La natura, in Zanzotto, così come in Leopardi, si lega profondamente alla poesia. Non è un caso che in Zanzotto le esplorazioni del paesaggio siano anche, se non soprattutto, esplorazioni poetiche e spirituali. Basta pensare alle frequenti incursioni di Zanzotto nei luoghi petrarcheschi, come i già citati Colli Euganei e il Monte Ventoso. Così come il paesaggio, anche la poesia e i suoi miti sono minacciati. Con un geniale cortocircuito, che ci mostra come, anche negli anni della vecchiaia, fosse tutt’altro che chiuso nella proverbiale torre d’avorio, il poeta veneto stabilisce un sorprendente parallelismo tra il declino del mito della Laura petrarchesca, la cui esistenza è messa in discussione da alcuni studiosi, e il successo della canzone Laura non c’è al Festival di Sanremo del 1997: «Nek è il nome del cantautore che viene a sottolineare questa vera e propria nex (strage) pur senza volerlo: intanto i ragazzi d’Italia ci piangiucchiano sopra».
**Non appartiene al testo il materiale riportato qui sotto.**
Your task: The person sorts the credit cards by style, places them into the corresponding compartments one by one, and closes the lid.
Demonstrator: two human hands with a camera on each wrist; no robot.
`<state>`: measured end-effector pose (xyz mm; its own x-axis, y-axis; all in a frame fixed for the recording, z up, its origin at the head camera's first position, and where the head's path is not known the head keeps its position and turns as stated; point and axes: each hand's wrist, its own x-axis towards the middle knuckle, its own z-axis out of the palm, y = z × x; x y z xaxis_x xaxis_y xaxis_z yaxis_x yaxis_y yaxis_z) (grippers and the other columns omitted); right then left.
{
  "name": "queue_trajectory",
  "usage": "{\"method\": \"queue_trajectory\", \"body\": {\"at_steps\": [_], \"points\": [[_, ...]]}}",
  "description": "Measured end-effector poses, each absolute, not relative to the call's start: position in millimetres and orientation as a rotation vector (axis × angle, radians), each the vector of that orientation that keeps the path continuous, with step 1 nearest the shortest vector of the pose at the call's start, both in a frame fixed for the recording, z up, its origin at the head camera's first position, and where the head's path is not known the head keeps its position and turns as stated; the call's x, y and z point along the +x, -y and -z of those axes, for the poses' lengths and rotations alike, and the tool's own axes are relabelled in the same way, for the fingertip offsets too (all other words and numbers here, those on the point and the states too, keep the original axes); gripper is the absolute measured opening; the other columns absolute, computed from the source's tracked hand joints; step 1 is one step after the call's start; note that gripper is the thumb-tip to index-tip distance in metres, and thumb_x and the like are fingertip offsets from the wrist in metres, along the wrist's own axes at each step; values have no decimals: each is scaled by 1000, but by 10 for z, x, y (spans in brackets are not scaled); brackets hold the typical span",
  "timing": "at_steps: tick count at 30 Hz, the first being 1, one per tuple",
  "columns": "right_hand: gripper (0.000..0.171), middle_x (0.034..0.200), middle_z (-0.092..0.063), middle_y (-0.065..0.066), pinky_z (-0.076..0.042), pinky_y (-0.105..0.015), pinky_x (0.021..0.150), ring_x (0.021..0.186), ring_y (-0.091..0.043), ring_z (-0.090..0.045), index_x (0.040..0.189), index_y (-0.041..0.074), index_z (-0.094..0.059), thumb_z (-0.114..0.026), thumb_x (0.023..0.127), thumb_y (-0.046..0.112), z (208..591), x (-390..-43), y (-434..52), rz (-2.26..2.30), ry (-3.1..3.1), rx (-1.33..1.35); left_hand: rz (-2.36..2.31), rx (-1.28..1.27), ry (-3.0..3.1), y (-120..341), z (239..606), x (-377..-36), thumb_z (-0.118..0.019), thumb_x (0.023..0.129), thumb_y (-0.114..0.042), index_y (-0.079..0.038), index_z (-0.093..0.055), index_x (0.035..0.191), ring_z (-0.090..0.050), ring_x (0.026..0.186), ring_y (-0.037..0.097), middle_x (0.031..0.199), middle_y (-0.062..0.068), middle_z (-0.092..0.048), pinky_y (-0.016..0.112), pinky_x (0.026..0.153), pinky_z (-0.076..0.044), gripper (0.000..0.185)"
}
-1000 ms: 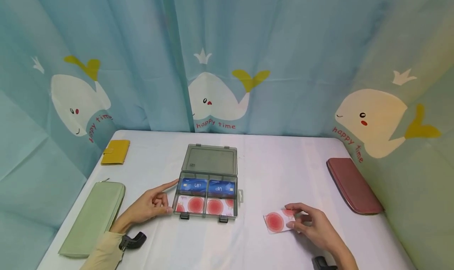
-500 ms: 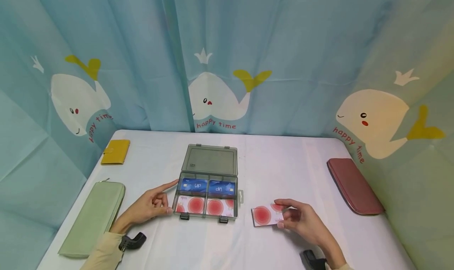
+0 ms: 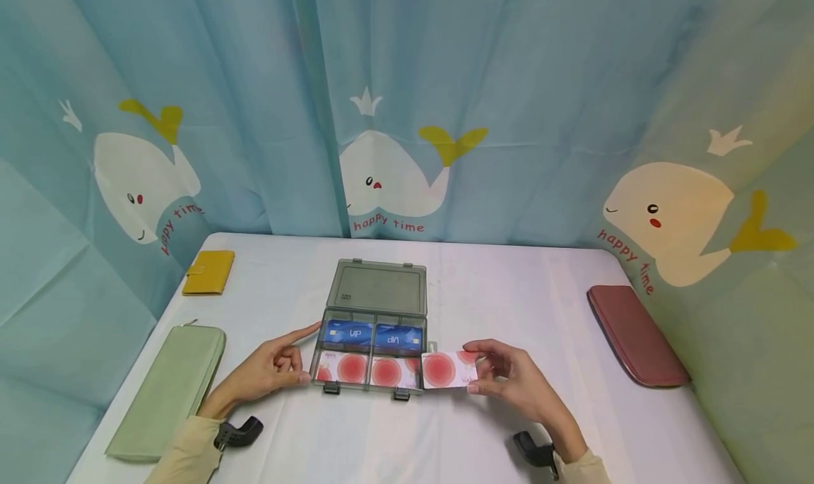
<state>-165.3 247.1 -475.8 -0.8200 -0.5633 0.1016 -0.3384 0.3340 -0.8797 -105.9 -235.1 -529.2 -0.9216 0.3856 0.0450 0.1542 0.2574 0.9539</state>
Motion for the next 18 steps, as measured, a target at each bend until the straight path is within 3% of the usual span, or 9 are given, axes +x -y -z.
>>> {"method": "queue_trajectory", "body": {"at_steps": [11,18], "points": [[56,103,-71,-15,-57,-25,73,81,-12,-67,129,-4,-67,-88,77,-8,4701,-1725,-2171,1550,-2292,-882,-1720,509,-2333,2351,5307,-1053,-83,93,-14,-11,-39,165,-37,55,-2,78,0,-64,19,51,-31,85],[56,102,-70,-16,-56,-25,73,80,-14,-66,128,-1,-68,-92,77,-2,4647,-1766,-1958,1548,-2224,-886,-1721,511,-2331,2358,5301,-1062,-83,93,-14,-11,-39,165,-38,54,-2,78,1,-64,18,51,-32,85]]}}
Nonostante le sue crescenti preoccupazioni per le sorti nazionali e globali, Zanzotto non si abbandonò mai a un banale e lagnoso catastrofismo (si noti l’ironia del passo appena citato), e anche nelle punte più estreme di pessimismo non si arrese mai completamente all’«inesausta invadenza dell’economia a tutti i livelli del mondo dell’uomo». Anzi: queste prose, e, più in generale, molta parte dell’opera di Zanzotto, possono anche considerarsi una forma esemplare di resistenza: etica non meno che estetica.